[Records]
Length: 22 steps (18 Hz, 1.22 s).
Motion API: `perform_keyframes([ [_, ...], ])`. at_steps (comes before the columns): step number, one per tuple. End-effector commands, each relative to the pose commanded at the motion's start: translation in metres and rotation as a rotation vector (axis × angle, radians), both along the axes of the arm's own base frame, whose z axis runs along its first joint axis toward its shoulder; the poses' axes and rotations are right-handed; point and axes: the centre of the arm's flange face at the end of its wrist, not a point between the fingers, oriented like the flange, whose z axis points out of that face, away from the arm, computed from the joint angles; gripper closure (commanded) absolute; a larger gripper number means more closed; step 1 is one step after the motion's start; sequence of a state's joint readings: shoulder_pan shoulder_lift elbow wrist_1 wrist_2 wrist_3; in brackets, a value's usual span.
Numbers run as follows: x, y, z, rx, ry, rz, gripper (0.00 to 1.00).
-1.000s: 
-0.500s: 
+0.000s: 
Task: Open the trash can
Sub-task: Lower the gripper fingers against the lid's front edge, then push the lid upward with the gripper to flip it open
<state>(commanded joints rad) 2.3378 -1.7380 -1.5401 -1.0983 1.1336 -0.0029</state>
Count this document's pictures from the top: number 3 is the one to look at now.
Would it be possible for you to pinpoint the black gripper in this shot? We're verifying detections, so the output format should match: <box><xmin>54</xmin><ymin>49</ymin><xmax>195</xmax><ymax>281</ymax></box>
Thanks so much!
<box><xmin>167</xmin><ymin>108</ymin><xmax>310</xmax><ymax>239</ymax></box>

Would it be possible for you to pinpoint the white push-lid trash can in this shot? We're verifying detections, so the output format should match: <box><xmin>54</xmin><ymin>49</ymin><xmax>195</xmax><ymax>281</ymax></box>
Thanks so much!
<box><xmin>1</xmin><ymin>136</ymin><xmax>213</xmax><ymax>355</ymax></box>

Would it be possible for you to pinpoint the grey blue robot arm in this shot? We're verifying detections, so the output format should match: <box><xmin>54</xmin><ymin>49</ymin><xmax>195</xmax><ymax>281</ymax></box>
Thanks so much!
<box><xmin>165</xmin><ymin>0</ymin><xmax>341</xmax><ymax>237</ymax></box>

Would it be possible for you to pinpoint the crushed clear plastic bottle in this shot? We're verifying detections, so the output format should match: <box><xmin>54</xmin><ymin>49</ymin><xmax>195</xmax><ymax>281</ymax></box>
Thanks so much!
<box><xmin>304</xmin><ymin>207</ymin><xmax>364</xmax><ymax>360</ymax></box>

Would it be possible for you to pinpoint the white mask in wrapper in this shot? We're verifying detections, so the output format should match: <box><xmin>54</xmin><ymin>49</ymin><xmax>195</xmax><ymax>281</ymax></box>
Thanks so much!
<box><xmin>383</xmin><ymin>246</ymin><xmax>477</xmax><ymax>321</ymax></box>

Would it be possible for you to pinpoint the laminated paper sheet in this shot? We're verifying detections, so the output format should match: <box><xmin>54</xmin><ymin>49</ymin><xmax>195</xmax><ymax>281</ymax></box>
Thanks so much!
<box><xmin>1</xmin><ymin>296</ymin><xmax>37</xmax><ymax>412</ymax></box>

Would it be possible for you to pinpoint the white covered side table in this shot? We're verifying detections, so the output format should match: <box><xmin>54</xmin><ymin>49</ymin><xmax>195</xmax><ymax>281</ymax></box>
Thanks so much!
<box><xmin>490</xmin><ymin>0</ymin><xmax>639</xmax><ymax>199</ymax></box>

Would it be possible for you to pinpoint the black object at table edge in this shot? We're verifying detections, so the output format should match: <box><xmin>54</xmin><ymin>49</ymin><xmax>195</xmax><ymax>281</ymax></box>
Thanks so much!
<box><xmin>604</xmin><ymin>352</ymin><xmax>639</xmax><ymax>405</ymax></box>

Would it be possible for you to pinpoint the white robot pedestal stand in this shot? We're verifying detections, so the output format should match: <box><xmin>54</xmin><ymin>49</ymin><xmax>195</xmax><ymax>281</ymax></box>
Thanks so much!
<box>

[What needs to be done] Copy every entry exactly.

[Answer box]
Length: 22 steps (18 Hz, 1.22 s).
Motion API: `perform_keyframes([ [_, ...], ])`. at_steps (comes before the columns): step number, one per tuple. End-effector commands, each relative to the pose commanded at the motion's start: translation in metres and rotation as a rotation vector (axis × angle, radians), both along the axes of the arm's own base frame, whose z axis runs along its first joint axis toward its shoulder; the poses' axes and rotations are right-handed; point and axes: the centre of the arm's flange face at the end of its wrist, not a point between the fingers, oriented like the flange, whose z axis points out of that face, away from the arm, computed from the joint angles; gripper closure (commanded) absolute; a larger gripper number means more closed; step 1 is one step after the motion's start; sequence of a state's joint readings: shoulder_pan shoulder_lift elbow wrist_1 wrist_2 wrist_3; in brackets, a value's usual span.
Numbers run as follows: x, y, z, rx, ry, rz, gripper (0.00 to 1.00).
-1.000s: 
-0.500s: 
+0.000s: 
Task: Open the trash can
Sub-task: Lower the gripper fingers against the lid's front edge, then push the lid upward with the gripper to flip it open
<state>(commanded joints rad) 2.3378 -1.7380 -1.5401 -1.0983 1.1336 -0.0029</state>
Count this document's pictures from the top: number 3 is the one to look at now.
Would it be possible for you to pinpoint the black gripper in this shot? We're verifying detections, so the output format should match: <box><xmin>54</xmin><ymin>49</ymin><xmax>195</xmax><ymax>281</ymax></box>
Thanks so much!
<box><xmin>167</xmin><ymin>108</ymin><xmax>310</xmax><ymax>239</ymax></box>

Would it be possible for you to pinpoint the white push-lid trash can in this shot? We're verifying detections, so the output format should match: <box><xmin>54</xmin><ymin>49</ymin><xmax>195</xmax><ymax>281</ymax></box>
Thanks so much!
<box><xmin>1</xmin><ymin>136</ymin><xmax>213</xmax><ymax>355</ymax></box>

Would it be possible for you to pinpoint the grey blue robot arm in this shot? We're verifying detections, so the output format should match: <box><xmin>54</xmin><ymin>49</ymin><xmax>195</xmax><ymax>281</ymax></box>
Thanks so much!
<box><xmin>165</xmin><ymin>0</ymin><xmax>341</xmax><ymax>237</ymax></box>

Would it be possible for you to pinpoint the crushed clear plastic bottle in this shot? We're verifying detections, so the output format should match: <box><xmin>54</xmin><ymin>49</ymin><xmax>195</xmax><ymax>281</ymax></box>
Thanks so much!
<box><xmin>304</xmin><ymin>207</ymin><xmax>364</xmax><ymax>360</ymax></box>

Would it be possible for you to pinpoint the white mask in wrapper in this shot? We're verifying detections, so the output format should match: <box><xmin>54</xmin><ymin>49</ymin><xmax>195</xmax><ymax>281</ymax></box>
Thanks so much!
<box><xmin>383</xmin><ymin>246</ymin><xmax>477</xmax><ymax>321</ymax></box>

Would it be possible for you to pinpoint the laminated paper sheet in this shot? We're verifying detections, so the output format should match: <box><xmin>54</xmin><ymin>49</ymin><xmax>195</xmax><ymax>281</ymax></box>
Thanks so much!
<box><xmin>1</xmin><ymin>296</ymin><xmax>37</xmax><ymax>412</ymax></box>

Would it be possible for you to pinpoint the white covered side table in this shot? We're verifying detections, so the output format should match: <box><xmin>54</xmin><ymin>49</ymin><xmax>195</xmax><ymax>281</ymax></box>
Thanks so much!
<box><xmin>490</xmin><ymin>0</ymin><xmax>639</xmax><ymax>199</ymax></box>

Would it be possible for you to pinpoint the black object at table edge in this shot? We're verifying detections, so the output format should match: <box><xmin>54</xmin><ymin>49</ymin><xmax>195</xmax><ymax>281</ymax></box>
Thanks so much!
<box><xmin>604</xmin><ymin>352</ymin><xmax>639</xmax><ymax>405</ymax></box>

Would it be possible for you to pinpoint the white robot pedestal stand in this shot? We're verifying detections, so the output format should match: <box><xmin>54</xmin><ymin>49</ymin><xmax>195</xmax><ymax>281</ymax></box>
Thanks so much!
<box>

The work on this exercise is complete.